• [THE PROBLEM]:
The response must consist of the lines below from the one with "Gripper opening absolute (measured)" through the one with "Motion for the", exactly as they appear and with both ends kept.

═══ DATASET EXTRACT

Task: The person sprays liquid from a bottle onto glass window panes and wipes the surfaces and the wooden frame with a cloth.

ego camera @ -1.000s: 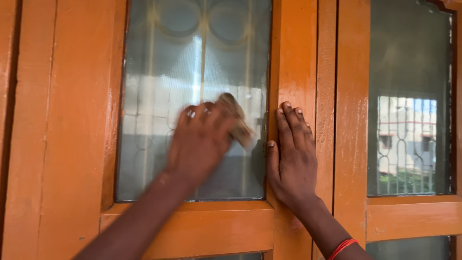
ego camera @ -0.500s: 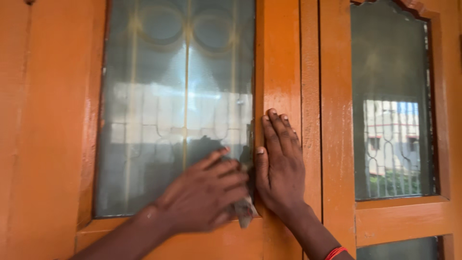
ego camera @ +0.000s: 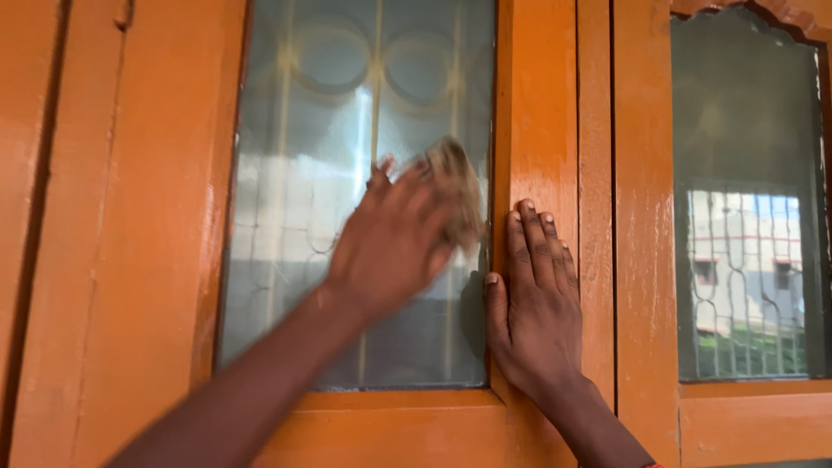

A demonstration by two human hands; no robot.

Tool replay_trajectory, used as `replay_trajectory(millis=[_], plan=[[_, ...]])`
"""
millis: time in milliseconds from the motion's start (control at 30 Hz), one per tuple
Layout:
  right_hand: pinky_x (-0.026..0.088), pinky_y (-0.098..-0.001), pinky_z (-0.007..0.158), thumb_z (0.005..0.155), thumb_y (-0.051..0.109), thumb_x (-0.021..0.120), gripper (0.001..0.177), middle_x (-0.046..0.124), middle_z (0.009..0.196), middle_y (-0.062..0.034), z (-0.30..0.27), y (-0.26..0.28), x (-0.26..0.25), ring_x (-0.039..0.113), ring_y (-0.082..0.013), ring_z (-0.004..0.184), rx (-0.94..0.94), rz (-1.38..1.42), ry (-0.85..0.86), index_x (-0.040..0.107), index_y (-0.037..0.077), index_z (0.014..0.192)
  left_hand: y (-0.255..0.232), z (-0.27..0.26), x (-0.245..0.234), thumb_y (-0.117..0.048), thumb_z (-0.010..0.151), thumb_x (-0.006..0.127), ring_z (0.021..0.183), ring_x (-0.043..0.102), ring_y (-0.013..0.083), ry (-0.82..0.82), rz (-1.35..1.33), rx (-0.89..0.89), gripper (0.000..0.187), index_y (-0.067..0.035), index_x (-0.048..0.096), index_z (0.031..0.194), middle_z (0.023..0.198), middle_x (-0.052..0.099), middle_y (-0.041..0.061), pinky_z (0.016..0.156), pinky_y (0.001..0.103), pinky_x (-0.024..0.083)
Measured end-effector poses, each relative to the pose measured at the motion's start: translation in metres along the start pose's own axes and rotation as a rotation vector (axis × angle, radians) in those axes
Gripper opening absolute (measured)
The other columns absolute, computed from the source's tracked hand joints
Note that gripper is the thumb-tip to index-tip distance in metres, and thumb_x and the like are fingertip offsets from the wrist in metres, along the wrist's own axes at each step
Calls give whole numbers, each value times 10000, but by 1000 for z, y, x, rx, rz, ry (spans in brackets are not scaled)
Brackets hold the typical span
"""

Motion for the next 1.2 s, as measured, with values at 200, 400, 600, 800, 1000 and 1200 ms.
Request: replay_trajectory(millis=[200, 400, 600, 800, 1000, 1200], plan=[[164, -474, 1252, 1001, 253, 397, 659, 258, 1671, -202, 21, -6, 6, 213, -349, 1558, 13, 10, 24, 285, -38, 1582, -20, -18, 5, -424, 867, 666, 1426, 405, 304, 64, -48, -57, 646, -91, 551, 1408, 1473, 521, 119, 1237, 502, 197], [161, -485, 1233, 1004, 255, 407, 642, 272, 1655, -195, 51, -14, 6, 223, -353, 1538, 7, -32, 6, 298, -32, 1568, 28, 32, 0, -383, 866, 701, 1397, 422, 321, -134, 42, -193, 603, -69, 585, 1367, 1428, 537, 142, 1214, 517, 228], [213, -471, 1217, 995, 214, 424, 588, 369, 1618, -191, 71, -23, -3, 293, -355, 1509, 53, 79, -44, 385, -26, 1531, 64, 67, -11, -320, 858, 711, 1357, 453, 330, -220, 7, -286, 549, -52, 599, 1323, 1406, 537, 155, 1203, 525, 252], [381, -425, 1166, 1006, 104, 422, 431, 568, 1488, -188, 66, -39, -25, 513, -337, 1410, 187, 371, -230, 564, -20, 1394, -6, 40, 10, -269, 802, 716, 1326, 465, 363, -94, -74, -54, 619, -5, 573, 1344, 1367, 542, 193, 1176, 525, 283], [427, -412, 1124, 994, 85, 451, 394, 624, 1423, -174, 50, -40, -29, 574, -332, 1353, 196, 411, -232, 615, -7, 1340, -54, -21, 14, -296, 846, 733, 1281, 473, 419, -6, -195, 125, 632, 83, 553, 1319, 1336, 532, 261, 1153, 531, 303], [440, -409, 1119, 982, 91, 473, 400, 639, 1405, -139, 46, -31, -32, 585, -314, 1340, 193, 394, -207, 610, 38, 1355, -49, -11, 11, -197, 798, 715, 1257, 504, 378, -37, -206, 97, 555, 34, 573, 1282, 1281, 574, 207, 1162, 521, 342]])
Point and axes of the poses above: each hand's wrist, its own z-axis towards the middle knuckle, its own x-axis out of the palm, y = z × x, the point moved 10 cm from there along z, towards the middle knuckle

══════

• [TASK RESULT]:
Gripper opening absolute (measured)
The other columns absolute, computed from the source's tracked hand joints
Note that gripper is the thumb-tip to index-tip distance in metres, and thumb_x and the like are fingertip offsets from the wrist in metres, along the wrist's own axes at each step
Calls give whole numbers, each value times 10000, but by 1000 for z, y, x, rx, rz, ry (spans in brackets are not scaled)
Brackets hold the typical span
"""

Motion for the next 1.2 s, as measured, with values at 200, 400, 600, 800, 1000 and 1200 ms.

The exercise has been finished.